Wesley Ira Purkey to be executed on July 15 despite mental illness, he doesn't know why he's going to die
TERRE HAUTE, INDIANA: Wesley Ira Purkey, a 68-year-old on death row for rape and murders in 1998, is set to be executed on Wednesday, July 15, despite debilitating mental health conditions that inhibit him from understanding the reason for his government-ordered imminent death, his attorneys say. Purkey's attorney, Rebecca Woodman, said a motion for a preliminary injunction in his case is still currently pending at the US District Court of the District of Columbia.
Three leading national mental health organizations, last week, had also called on Attorney General Bill Barr in a letter to put a halt to Purkey's execution, calling it "cruel and unusual" because of his mental health issues. Purkey suffers from Alzheimer's and dementia so severe that he does not understand the reason for his execution and believes that he is being put to death in retaliation of his complaints about the prison conditions.
“Wes Purkey is a severely brain-damaged and mentally ill man who suffers from Alzheimer’s disease,” said Woodman in a statement to MEA WorldWide (MEAWW). “He has long accepted responsibility for the crime that put him on death row, but as his dementia has progressed, he no longer has a rational understanding of why the government plans to execute him. He believes his execution is part of a largescale conspiracy against him by the federal government in retaliation for his frequent challenges to prison conditions and he believes his own lawyers are working against him within this conspiracy."
The Supreme Court explicitly states that the Constitution forbids executing a prisoner who lacks a “rational understanding of the basis for his execution.” Purkey's lawyers have stated that their filing of a preliminary injunction in the case demonstrated that the 68-year-old's condition met this standard and that his execution would violate the Eighth Amendment. "The Eighth Amendment prohibits executing someone who, like Wes, lacks a rational understanding of the basis for his execution, and the court must not allow the execution to go forward unless and until it can confirm that Mr Purkey has this understanding,” Woodman, who represents Purkey with Miller & Chevalier of Washington DC as co-counsel, added.
Purkey's legal team also argued that their client is entitled to an assessment of his competency in accordance with due process, however, the Trump administration has denied his attorneys access to medical records in an effort to rush with the execution. The preliminary injunction filed by the team also noted that "the government is seeking to execute an incompetent prisoner in the midst of a pandemic, without any comprehensive safety plan or protocol in place to protect countless numbers of people coming to USP Terre Haute from all parts of the country from the spread of coronavirus infection, thus putting everyone in danger, including prison staff and victims’ families." Purkey's lawyers have always sought expedited discovery of the government-controlled medical records concerning their client and a swift hearing to address the 68-year-old's competency to be executed. The lawyers also stated that the administration barely gave them a month's notice of Purkey's execution date despite the government's attorneys being aware of the issues surrounding his competency.

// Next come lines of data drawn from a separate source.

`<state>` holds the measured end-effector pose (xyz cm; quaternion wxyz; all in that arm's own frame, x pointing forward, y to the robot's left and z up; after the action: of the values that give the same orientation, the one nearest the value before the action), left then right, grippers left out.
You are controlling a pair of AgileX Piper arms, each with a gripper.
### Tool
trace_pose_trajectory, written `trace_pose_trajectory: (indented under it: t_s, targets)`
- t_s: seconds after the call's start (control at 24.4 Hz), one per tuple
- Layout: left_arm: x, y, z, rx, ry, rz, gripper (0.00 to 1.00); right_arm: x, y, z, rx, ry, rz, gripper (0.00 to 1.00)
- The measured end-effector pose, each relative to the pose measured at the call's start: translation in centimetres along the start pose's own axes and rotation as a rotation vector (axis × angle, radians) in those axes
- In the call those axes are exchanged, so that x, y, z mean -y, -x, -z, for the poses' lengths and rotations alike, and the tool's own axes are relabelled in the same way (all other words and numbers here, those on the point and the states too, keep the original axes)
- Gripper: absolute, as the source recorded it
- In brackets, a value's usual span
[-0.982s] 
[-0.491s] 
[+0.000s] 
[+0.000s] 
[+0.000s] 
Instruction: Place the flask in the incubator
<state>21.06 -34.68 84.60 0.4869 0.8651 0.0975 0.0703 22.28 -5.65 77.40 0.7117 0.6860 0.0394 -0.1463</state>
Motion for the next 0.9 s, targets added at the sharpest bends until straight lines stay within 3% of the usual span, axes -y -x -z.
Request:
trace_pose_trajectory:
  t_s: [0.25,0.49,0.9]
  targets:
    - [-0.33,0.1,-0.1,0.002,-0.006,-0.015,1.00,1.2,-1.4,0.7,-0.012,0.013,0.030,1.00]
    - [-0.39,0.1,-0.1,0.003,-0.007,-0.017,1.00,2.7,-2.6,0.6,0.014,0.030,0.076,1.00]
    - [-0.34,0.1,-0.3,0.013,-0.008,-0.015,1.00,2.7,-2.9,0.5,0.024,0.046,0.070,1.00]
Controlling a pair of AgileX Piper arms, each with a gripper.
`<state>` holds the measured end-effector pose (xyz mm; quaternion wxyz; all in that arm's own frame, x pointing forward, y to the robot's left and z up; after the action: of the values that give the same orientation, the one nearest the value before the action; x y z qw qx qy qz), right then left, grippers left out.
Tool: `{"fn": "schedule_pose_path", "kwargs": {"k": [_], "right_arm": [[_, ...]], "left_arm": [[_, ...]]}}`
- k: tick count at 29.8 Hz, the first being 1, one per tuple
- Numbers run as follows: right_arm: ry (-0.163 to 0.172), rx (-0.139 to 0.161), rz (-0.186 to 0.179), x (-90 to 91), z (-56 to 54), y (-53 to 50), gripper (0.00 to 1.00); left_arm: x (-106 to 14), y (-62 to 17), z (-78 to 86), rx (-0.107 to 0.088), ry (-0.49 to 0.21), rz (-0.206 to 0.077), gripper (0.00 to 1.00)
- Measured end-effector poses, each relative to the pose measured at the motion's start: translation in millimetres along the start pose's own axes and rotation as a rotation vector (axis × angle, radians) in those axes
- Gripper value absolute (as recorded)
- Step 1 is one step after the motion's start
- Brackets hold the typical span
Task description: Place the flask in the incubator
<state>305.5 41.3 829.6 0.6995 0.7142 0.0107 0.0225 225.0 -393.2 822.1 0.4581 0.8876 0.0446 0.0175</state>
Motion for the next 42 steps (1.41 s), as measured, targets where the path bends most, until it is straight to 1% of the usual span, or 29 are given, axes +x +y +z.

Purkey, from Lansing, Kansas, was given the death sentence for raping and killing a 16-year-old girl, Jennifer Long, in Kansas City, Missouri, 1998. He reportedly raped Long then killed her by stabbing her repeatedly and eventually used a chainsaw to cut her body into pieces. Purkey later burned her remains in a fireplace and threw her ashes 200 miles away in a septic pond in Clearwater, southwest of Wichita. Nearly nine months after Long's killing, he attacked an 80-year-old woman, Mary Ruth Bales, from Kansas City with a hammer and killed her. Purkey, at the time, pleaded guilty to the elderly woman's murder and was given a life sentence for the crime. However, years later, in 2003, a federal jury in the Western District of Missouri found Purkey guilty of kidnapping and killing Long. Prosecutors then sought the death penalty for him. Purkey, since then, has continued to remain at the US Penitentiary in Terre Haute, Indiana.